STUNTED STARTER: Day 10, all is well....then it wasn't!

Toast

Hi folks, my first time with a sourdough starter but my grandmother had one and I know the beauty of these little gems!

First, there are as many opinions and formulas for sourdough starters as there are humans on this planet, so I started with one that seemed to be most consistent: 1:1:1 ratio of whole wheat, water, starter.

All started slow but progress every day.

* Went from daily to 2x day feedings and didn't feed until hungry (when I saw legs)

* Everything smells great, looks great....no hooch except for day 3

* Proper consistent temperature...saw bubbles, rise and fall, etc.

Yesterday morning it passed the float test so YAY!! But then I fed it one more time to ready it for bread and all STOPPED. 8 hours later it barely doubled. I didn't feed it all day, waited until this morning and it had doubled. I fed it again this a.m. and it has barely moved since 8am (and it's now noon). 

HELP!!!!

1) What did I do to my starter that was almost ready to go?? 

2) What should I do NOW???

 

 

 

I had a similar experience to yours, where my starter had taken off, looked great for 2 days of 2x/day 1:5:5 feedings, then everything nearly stopped again.  I was terrified I'd somehow undone all my hard work getting it going, but it bounced back relatively quickly.  I think in my case it just wasn't quite up to being fed that much and I overdiluted it, because skipping a feeding seemed to help.

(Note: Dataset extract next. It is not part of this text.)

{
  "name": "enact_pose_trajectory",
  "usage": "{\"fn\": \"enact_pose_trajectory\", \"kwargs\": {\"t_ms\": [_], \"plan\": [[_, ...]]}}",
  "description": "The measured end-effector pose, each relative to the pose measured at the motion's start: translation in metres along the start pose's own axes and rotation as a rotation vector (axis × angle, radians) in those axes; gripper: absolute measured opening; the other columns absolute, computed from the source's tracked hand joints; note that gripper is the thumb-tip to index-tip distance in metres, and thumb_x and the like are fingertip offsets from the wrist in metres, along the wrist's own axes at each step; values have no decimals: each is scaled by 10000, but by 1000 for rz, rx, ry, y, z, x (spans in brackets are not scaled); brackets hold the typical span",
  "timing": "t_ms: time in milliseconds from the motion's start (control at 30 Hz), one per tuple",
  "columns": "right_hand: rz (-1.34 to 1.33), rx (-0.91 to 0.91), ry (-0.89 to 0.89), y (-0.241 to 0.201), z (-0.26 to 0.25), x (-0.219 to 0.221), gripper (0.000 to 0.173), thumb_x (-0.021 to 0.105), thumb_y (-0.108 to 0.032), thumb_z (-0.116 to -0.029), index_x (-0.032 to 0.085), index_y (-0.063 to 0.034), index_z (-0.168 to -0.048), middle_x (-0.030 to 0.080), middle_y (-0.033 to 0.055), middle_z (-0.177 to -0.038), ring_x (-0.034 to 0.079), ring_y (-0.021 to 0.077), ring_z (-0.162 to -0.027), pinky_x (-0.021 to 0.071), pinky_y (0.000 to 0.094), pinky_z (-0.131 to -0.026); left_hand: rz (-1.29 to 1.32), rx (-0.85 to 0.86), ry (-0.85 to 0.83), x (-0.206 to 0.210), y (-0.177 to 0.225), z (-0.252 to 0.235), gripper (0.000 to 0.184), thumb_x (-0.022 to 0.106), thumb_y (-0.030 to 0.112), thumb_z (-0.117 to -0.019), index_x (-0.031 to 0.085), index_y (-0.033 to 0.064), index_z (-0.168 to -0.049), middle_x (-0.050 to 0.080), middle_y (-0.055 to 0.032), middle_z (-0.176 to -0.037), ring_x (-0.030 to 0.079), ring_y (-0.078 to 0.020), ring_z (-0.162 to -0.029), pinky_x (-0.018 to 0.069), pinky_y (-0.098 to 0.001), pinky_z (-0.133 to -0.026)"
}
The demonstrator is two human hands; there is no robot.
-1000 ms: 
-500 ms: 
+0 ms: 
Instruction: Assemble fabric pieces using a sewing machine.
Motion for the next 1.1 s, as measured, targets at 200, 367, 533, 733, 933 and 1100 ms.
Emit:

This little hiccup in mine also came a few feedings after I stopped giving WW flour and went to AP flour, right around when the remaining WW flour was so diluted I no longer could see it in the culture.  I suspect that change may have had something to do with it.  Double check your routine to see if anything changed.  New bag of flour?  Even if it's the same brand it won't be exactly the same unless it was from the same batch.  You forgot and used tap water when you've usually used bottled?  Something I learned from keeping aquarium fish is that the additives that are in your tap water can change without notice.  It is apparently common that more and/or different chemicals are added based on the season. 

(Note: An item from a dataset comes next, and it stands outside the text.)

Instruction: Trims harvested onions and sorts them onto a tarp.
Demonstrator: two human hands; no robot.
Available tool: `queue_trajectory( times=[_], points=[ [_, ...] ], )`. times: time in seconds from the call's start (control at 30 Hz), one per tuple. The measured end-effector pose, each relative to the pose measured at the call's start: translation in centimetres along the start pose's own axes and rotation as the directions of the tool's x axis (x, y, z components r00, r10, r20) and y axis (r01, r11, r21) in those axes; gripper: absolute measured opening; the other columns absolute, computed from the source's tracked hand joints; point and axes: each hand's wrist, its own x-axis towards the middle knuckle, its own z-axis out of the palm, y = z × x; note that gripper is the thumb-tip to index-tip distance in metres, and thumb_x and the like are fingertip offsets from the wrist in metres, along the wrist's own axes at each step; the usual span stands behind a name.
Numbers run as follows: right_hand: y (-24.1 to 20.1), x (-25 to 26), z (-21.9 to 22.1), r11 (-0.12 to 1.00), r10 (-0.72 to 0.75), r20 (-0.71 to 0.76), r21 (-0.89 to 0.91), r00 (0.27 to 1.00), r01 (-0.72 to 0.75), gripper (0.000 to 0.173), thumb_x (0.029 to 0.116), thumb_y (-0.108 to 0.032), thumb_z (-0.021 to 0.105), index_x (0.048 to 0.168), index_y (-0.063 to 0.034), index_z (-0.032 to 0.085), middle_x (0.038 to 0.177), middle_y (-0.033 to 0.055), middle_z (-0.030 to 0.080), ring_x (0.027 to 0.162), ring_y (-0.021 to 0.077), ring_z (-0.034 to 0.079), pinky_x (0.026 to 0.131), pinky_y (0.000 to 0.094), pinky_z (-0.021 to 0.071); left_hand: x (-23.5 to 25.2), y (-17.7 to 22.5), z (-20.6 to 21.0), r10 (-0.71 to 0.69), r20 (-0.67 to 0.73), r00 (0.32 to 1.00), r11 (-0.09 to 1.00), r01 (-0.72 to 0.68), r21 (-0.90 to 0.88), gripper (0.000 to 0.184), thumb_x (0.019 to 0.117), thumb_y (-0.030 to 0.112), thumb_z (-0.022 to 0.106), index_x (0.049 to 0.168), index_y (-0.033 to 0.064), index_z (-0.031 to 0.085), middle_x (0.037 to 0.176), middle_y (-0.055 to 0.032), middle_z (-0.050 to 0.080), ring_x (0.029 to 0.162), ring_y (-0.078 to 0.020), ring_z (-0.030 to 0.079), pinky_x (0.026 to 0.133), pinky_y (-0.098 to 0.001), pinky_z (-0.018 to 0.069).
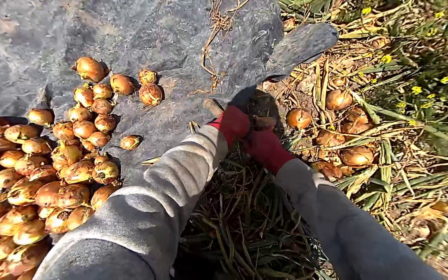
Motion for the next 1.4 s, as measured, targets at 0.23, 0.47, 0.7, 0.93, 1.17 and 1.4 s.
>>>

Also if you make a mistake (in measuring, or introduce a contaminant, or etc) in a feeding, it might take several feedings to get your starter sorted out again.  I did this once!  I just added extra water and I didn't think it would matter, since the food itself was correct.  But my starter hardly bubbled at all.  I think I was lucky that just 1 proper feeding seemed to get it sorted out that time.  More established starters are supposed to be more resilient, but ours are young.

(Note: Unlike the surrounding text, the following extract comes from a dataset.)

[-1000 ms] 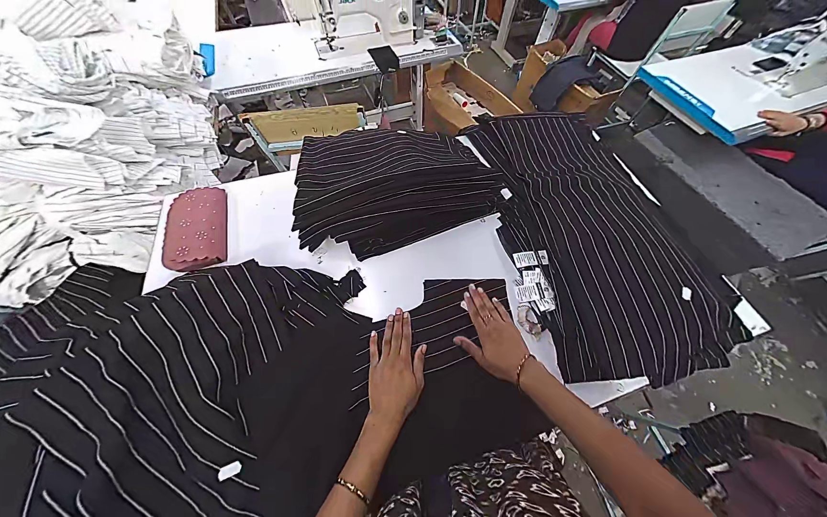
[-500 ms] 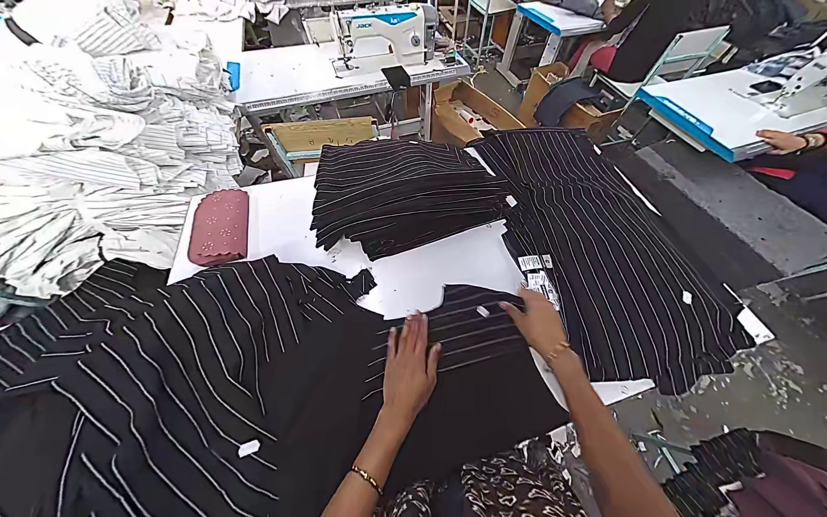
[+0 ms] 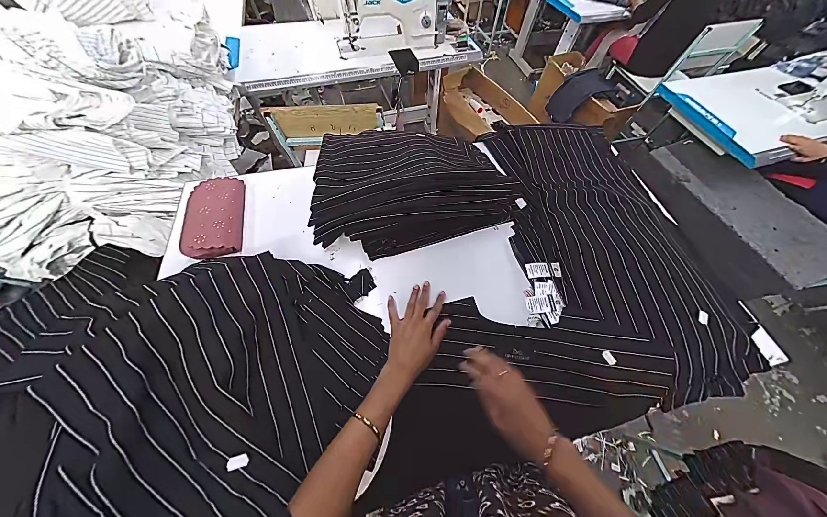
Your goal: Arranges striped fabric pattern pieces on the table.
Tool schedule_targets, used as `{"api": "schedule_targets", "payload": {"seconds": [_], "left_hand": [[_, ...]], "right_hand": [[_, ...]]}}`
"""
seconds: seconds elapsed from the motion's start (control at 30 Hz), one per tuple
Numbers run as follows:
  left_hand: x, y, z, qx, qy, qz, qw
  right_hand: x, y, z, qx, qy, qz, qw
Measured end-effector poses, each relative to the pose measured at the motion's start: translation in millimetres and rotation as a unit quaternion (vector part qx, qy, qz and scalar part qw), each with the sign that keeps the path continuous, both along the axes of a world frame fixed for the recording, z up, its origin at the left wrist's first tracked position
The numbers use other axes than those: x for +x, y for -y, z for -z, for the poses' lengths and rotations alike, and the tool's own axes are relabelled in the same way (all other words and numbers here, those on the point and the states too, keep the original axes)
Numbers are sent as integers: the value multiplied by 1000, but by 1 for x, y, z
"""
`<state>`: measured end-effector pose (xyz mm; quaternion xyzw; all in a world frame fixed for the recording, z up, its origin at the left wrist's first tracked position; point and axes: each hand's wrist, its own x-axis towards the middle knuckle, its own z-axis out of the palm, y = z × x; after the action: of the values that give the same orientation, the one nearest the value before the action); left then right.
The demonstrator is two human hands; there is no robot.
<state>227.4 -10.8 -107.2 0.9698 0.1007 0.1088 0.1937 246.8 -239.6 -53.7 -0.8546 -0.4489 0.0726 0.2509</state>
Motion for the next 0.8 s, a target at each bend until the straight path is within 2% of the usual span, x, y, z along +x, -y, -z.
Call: {"api": "schedule_targets", "payload": {"seconds": [0.07, 0.13, 0.2, 0.27, 0.33, 0.4, 0.5, 0.8], "left_hand": [[13, -24, 0, -2, -8, -55, 998], [9, -38, -7, -20, -24, -120, 992], [-9, -32, -17, -40, 14, -157, 987], [-38, -3, -26, -72, 53, -137, 987], [-67, 32, -18, -86, 57, -80, 991], [-81, 52, -1, -36, 29, -60, 997], [-75, 45, 5, 3, -17, -83, 996], [-52, 24, 4, -26, -37, -121, 992]], "right_hand": [[-17, -28, 23, -59, -4, -116, 992], [-7, -46, 33, -118, 26, -140, 983], [17, -62, 36, -128, 51, -123, 983], [38, -75, 38, -126, 53, -110, 984], [54, -84, 39, -124, 53, -106, 985], [66, -93, 40, -138, 73, -103, 982], [67, -92, 42, -139, 75, -83, 984], [76, -35, 37, -159, 42, 74, 984]]}}
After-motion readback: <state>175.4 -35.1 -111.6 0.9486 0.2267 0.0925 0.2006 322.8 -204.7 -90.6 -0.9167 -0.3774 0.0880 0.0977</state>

However, in your case, I wonder if those 1:1:1 feedings are not enough for it now that you have yeasts present.  If you have a few containers available, you might try doing a few different, and bigger, feeding ratios.  See which one gets it to the point in its rise & fall cycle you want it to be when it is time to feed next.  From what I have read, a newbie is more likely to make the mistake of overfeeding in the early stages.  Once the yeasts move in (which happens after the lacto bacteria move in), a newbie is more likely to make the mistake of underfeeding.

 One more thing, I would guess that it having "barely moved" 4hrs into a 12hr feed cycle is not too bad.  It will always be a little slow to react when you first feed it, and should gain momentum as you get further into the cycle.  I read about people who get doubling in 2-4 hrs but I've never seen that.  Trying to figure out how to get those really quick vigorous responses myself, now.